Description of the task:
All that should come back is the lines of the data below from the one containing "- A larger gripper" to the one containing "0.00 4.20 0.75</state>", inclusive, exactly as they stand.

Exercise materials:
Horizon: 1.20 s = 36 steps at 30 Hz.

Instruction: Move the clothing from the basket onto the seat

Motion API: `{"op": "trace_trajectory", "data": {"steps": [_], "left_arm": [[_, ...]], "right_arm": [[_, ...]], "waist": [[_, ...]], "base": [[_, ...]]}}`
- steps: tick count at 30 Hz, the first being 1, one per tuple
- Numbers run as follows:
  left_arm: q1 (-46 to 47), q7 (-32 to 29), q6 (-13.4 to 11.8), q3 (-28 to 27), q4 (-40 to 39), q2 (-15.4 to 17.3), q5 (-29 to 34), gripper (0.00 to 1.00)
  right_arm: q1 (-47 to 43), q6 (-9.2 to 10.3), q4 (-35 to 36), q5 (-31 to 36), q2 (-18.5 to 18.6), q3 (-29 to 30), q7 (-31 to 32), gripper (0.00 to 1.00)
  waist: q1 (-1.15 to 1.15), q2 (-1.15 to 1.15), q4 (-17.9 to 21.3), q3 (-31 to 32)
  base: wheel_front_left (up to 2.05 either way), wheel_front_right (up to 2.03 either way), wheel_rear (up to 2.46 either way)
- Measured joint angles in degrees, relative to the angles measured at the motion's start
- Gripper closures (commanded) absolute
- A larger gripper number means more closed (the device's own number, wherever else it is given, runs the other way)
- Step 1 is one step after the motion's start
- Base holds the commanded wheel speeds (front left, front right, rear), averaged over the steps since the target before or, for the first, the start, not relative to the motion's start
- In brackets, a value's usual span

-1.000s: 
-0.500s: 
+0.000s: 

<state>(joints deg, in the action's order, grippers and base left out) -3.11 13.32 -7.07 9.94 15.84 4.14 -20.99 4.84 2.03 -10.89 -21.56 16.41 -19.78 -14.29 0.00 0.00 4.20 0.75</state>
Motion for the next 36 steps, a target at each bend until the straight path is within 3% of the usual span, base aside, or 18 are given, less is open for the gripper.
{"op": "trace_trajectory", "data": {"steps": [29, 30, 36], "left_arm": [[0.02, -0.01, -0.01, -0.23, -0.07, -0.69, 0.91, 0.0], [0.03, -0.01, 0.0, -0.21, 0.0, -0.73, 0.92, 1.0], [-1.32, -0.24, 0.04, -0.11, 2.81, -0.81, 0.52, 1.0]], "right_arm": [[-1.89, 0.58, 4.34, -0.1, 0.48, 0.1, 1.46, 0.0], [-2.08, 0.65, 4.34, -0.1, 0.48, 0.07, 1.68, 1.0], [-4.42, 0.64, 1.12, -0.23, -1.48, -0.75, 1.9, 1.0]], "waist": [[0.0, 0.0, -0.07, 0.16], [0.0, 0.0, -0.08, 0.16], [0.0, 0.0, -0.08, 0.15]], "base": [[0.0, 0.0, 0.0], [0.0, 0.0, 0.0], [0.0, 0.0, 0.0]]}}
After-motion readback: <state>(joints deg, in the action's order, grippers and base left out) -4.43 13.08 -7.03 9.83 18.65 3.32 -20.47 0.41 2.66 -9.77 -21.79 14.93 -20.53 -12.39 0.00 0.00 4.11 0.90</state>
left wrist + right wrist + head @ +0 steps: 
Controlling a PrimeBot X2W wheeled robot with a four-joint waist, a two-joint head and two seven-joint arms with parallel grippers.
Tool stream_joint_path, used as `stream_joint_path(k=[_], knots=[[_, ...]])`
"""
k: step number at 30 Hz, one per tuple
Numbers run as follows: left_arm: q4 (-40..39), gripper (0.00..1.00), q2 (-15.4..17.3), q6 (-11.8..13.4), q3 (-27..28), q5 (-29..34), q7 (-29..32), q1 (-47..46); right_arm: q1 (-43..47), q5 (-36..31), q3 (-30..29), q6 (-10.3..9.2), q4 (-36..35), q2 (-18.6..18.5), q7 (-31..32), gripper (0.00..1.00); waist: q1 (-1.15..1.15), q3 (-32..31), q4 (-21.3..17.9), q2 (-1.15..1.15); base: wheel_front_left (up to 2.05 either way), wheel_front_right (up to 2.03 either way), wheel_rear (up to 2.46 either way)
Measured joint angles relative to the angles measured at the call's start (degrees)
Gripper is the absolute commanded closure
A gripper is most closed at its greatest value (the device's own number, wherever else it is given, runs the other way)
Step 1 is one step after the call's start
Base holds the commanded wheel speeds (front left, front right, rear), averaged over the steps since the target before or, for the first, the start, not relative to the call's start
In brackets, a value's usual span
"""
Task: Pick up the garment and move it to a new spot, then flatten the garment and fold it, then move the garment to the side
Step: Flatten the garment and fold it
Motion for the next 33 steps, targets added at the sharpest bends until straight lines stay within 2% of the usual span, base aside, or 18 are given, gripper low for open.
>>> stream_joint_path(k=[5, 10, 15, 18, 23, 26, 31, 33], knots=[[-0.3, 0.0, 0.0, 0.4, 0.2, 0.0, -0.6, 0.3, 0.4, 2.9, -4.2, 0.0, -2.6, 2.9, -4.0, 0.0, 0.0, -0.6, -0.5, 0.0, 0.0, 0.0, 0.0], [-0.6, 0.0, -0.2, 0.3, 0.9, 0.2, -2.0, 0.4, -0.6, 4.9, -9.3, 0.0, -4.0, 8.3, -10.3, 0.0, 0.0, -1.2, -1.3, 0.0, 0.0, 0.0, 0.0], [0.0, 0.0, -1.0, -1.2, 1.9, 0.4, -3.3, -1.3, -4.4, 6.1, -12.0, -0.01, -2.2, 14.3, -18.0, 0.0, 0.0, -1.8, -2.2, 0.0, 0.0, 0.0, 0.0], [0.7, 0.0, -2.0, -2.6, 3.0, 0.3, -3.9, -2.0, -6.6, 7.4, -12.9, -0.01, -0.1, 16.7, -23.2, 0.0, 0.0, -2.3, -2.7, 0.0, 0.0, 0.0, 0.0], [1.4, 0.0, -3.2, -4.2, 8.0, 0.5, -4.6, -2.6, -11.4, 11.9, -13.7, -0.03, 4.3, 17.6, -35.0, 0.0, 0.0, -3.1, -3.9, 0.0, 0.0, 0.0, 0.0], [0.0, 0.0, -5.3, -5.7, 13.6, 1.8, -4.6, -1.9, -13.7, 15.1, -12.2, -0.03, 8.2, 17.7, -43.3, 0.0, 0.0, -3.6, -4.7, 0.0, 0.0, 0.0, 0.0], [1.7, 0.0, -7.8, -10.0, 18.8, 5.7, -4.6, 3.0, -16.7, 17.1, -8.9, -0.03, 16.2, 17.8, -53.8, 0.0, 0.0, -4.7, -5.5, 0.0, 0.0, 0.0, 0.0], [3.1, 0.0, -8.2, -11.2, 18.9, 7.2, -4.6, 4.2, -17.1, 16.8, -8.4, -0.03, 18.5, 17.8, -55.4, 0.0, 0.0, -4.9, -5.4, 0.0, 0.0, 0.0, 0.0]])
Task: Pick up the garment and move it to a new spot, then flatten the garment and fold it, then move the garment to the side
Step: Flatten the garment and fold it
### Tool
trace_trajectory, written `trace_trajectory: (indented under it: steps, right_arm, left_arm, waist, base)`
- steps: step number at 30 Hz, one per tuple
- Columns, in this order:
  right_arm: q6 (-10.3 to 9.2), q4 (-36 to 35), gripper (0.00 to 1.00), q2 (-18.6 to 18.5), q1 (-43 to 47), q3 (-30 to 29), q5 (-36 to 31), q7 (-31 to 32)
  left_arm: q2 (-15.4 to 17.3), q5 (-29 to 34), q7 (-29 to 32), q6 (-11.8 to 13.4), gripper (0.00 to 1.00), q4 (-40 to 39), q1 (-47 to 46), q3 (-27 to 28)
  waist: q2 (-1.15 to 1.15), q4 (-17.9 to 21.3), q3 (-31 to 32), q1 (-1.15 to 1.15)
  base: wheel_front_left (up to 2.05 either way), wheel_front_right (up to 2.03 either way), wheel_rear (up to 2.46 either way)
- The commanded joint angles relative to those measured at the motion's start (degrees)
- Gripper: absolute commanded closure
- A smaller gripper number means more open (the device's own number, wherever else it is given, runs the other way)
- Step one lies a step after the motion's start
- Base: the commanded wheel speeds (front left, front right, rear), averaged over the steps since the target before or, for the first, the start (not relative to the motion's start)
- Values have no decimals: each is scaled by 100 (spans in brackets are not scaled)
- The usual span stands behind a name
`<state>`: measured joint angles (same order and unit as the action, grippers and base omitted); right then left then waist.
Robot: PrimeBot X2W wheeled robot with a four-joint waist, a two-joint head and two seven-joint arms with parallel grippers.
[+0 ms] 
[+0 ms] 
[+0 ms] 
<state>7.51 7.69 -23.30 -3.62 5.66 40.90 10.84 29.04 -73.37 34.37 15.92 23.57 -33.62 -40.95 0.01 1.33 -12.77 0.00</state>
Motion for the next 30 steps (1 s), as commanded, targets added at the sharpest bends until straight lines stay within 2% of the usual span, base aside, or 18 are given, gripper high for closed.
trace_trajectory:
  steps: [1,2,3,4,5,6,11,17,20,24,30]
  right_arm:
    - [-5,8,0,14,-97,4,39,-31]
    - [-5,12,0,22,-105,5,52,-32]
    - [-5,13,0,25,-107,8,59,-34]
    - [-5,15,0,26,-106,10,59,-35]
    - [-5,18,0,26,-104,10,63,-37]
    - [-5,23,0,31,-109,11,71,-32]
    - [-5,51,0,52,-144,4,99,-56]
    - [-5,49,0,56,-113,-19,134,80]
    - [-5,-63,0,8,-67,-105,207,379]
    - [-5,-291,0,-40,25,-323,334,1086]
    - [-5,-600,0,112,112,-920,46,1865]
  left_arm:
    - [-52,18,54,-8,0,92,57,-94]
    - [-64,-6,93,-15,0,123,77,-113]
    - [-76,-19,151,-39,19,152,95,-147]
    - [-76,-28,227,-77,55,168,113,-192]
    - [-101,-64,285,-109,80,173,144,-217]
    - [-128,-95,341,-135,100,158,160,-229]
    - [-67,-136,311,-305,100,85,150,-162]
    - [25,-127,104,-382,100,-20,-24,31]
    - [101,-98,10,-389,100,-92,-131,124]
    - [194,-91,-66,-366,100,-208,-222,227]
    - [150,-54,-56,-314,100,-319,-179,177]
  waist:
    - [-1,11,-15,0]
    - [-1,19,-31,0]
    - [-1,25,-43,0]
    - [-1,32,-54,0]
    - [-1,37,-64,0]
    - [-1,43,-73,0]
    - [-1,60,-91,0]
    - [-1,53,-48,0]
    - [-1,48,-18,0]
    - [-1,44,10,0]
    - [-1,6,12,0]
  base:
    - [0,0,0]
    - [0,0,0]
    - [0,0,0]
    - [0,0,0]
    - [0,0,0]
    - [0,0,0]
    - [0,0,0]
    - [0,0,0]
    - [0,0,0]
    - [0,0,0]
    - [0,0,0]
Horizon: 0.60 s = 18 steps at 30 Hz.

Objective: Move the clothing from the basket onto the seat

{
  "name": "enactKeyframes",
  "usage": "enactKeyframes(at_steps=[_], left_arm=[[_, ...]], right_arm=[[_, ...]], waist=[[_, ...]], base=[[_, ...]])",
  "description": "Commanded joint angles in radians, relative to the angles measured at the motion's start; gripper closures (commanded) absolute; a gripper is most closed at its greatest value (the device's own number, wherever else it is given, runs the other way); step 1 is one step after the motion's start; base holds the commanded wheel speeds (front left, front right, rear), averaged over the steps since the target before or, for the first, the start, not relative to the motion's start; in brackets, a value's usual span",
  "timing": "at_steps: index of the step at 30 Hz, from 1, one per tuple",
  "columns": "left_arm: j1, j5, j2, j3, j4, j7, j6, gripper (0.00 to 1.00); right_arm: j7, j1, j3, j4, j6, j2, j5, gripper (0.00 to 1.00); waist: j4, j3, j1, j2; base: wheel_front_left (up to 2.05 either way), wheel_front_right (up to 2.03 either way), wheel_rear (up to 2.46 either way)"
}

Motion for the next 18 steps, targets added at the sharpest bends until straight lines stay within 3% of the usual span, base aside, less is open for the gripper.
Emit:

Response:
- A larger gripper number means more closed (the device's own number, wherever else it is given, runs the other way)
- Step 1 is one step after the motion's start
- Base holds the commanded wheel speeds (front left, front right, rear), averaged over the steps since the target before or, for the first, the start, not relative to the motion's start
- In brackets, a value's usual span

-1.000s: 
-0.500s: 
+0.000s: 

<state>(joints deg, in the action's order, grippers and base left out) -3.11 13.32 -7.07 9.94 15.84 4.14 -20.99 4.84 2.03 -10.89 -21.56 16.41 -19.78 -14.29 0.00 0.00 4.20 0.75</state>

This answer is complete.